Allegheny County Executive Sara Innamorato, to be sworn into the region’s highest elected office today after campaigning on a “county for all,” has been thrust into leadership of a government roiled by internal lawsuits and big personalities.
She will need to confront urgent policy problems, from homelessness to the jail to the environment, working alongside a County Council that spent the last few years aligning itself in opposition to her predecessor, Rich Fitzgerald.
Fitzgerald, who began his political career as a member and then president of council before ascending to the executive’s office in 2012, saw the legislative branch work in recent years to override his vetoes and elect a vocal critic as its president in Pat Catena. In the last year alone, the legislative and executive branches have been locked in three lawsuits over who has the power to do what in county government.
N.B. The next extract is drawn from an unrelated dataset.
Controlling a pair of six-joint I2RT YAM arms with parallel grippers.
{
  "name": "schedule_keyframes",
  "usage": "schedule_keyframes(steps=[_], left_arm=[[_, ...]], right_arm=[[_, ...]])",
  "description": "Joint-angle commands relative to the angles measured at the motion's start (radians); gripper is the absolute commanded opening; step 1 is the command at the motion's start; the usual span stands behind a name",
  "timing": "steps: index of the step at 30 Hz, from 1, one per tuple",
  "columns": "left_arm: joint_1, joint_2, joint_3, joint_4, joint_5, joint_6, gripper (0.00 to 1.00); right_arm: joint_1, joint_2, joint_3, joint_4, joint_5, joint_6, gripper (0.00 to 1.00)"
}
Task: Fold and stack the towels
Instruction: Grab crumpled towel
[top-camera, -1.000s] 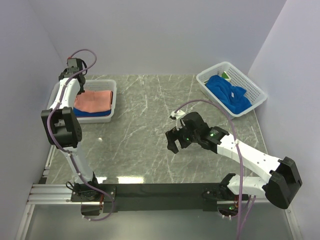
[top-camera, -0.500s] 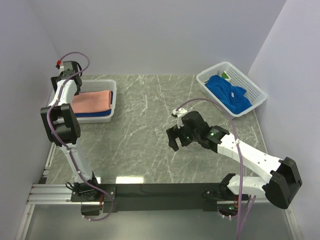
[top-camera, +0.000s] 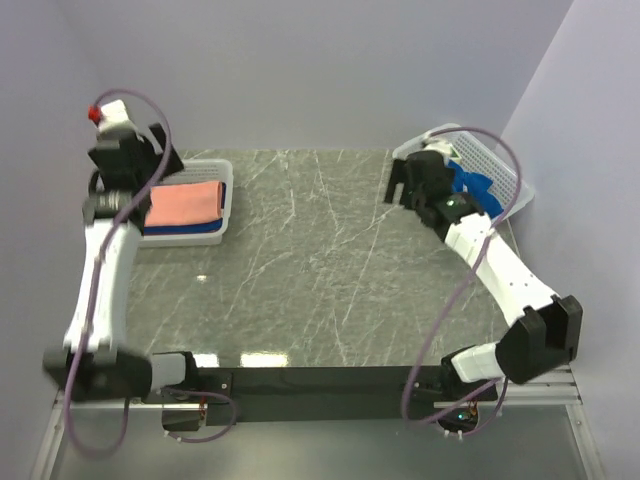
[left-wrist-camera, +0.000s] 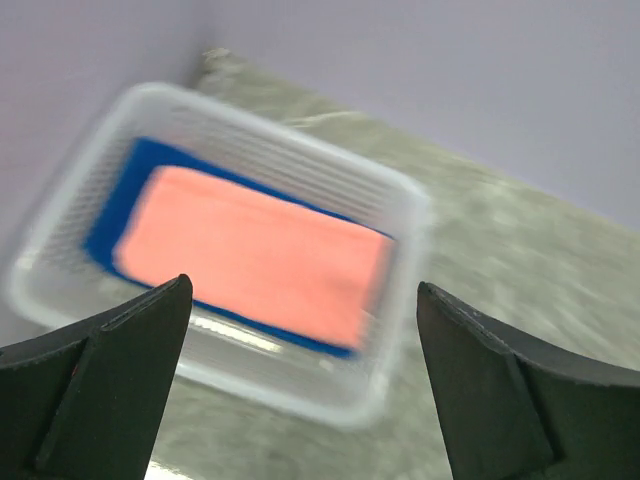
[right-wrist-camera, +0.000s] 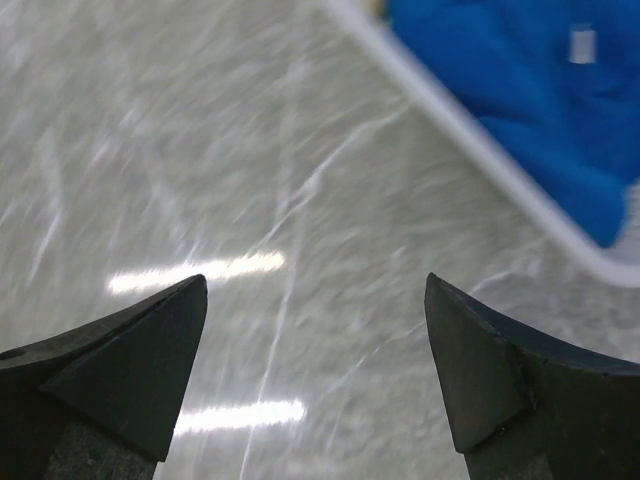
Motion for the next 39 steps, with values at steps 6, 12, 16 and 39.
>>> schedule_keyframes(steps=[6,12,16,39], left_arm=[[-0.233,-0.449,-0.486,0.127,0.186,-0.066,0.99],[-0.297,-0.612,-0.727,0.113,0.223,-0.095,1.0],[-0.299,-0.632,-0.778,0.086,0.258,-0.145,0.99],[-0.294,-0.509,-0.795,0.116,0.265,-0.147,0.99]], right_arm=[[-0.32,0.249,0.2,0.046,0.036,0.064,0.92],[-0.447,0.436,0.278,0.115,-0.061,0.016,0.87],[-0.495,0.566,0.364,0.149,-0.18,-0.01,0.79],[-0.538,0.713,0.579,0.211,-0.253,-0.14,0.0]])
For council members, who serve part-time and many of whom did not sign on to be political combatants, Innamorato could present a new beginning and a reset. The biggest change they hope to see?
“Transparency, first and foremost,” said Councilor Bobby Palmosina. “For us to work together.”
Fitzgerald’s loudest critic over the last four years, Councilor Bethany Hallam, an Innamorato ally, is cautiously hopeful for what’s to come.
“I’m really optimistic, but again I’m still forever being cautious because I know the power that that office holds,” Hallam said. “… I’m optimistic that Sara will do what is right, always. And council will be there to support her in doing that and also to make sure that she does.”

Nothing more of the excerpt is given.